Content starts

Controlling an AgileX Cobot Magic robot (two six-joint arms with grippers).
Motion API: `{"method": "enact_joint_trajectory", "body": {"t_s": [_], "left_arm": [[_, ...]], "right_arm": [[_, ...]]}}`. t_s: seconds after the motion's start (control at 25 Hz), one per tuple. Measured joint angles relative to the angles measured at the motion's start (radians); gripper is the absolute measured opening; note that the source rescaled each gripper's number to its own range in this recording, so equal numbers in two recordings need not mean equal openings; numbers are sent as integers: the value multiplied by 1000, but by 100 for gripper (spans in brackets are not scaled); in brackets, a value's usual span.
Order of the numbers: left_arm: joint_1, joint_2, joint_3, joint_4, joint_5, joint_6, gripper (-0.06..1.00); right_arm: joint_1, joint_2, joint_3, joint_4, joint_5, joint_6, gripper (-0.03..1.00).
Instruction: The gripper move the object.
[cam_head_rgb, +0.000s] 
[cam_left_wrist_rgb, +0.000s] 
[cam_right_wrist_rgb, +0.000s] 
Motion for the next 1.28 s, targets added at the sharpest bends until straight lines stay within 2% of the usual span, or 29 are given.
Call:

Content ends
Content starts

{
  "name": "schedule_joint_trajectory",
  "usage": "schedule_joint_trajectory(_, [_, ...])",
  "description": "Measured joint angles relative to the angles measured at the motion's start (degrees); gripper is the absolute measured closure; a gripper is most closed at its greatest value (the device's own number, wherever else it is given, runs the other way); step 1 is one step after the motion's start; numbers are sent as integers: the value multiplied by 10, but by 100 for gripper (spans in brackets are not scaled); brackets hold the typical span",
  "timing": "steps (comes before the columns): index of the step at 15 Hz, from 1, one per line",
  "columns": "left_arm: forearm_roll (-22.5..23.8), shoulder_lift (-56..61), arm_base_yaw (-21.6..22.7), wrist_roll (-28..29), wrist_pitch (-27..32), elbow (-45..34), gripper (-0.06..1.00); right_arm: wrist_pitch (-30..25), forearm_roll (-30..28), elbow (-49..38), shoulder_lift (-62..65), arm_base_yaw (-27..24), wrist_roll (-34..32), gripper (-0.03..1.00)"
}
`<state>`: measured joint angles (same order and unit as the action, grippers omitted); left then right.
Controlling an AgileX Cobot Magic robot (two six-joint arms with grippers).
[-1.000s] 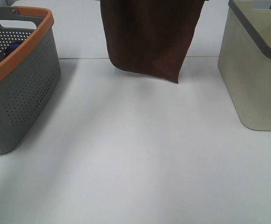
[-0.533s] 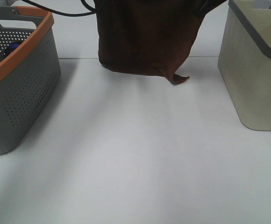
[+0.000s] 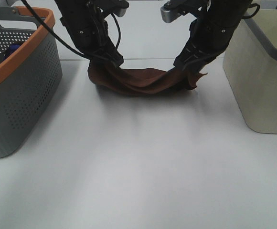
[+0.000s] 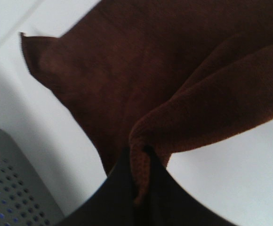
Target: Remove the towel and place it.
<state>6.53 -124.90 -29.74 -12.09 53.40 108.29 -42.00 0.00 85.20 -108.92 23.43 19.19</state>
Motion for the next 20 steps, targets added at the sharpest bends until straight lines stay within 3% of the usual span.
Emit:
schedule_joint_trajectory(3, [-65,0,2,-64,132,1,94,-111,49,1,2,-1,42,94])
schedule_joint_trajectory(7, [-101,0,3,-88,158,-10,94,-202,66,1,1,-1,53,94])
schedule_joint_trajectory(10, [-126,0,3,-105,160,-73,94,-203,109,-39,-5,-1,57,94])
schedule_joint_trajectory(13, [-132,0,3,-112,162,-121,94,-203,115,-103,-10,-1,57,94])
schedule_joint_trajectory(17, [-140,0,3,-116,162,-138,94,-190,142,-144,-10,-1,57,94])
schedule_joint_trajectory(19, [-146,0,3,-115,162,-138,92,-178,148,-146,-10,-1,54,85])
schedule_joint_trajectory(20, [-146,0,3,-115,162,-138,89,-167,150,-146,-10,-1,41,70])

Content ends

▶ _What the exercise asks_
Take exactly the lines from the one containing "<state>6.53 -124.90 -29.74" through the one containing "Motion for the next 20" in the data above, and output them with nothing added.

▶ _Task response_
<state>6.53 -124.90 -29.74 -12.09 53.40 108.29 -42.00 0.00 85.20 -108.92 23.43 19.19</state>
Motion for the next 20 steps, targets added at the sharpest bends until straight lines stay within 3% of the usual span.

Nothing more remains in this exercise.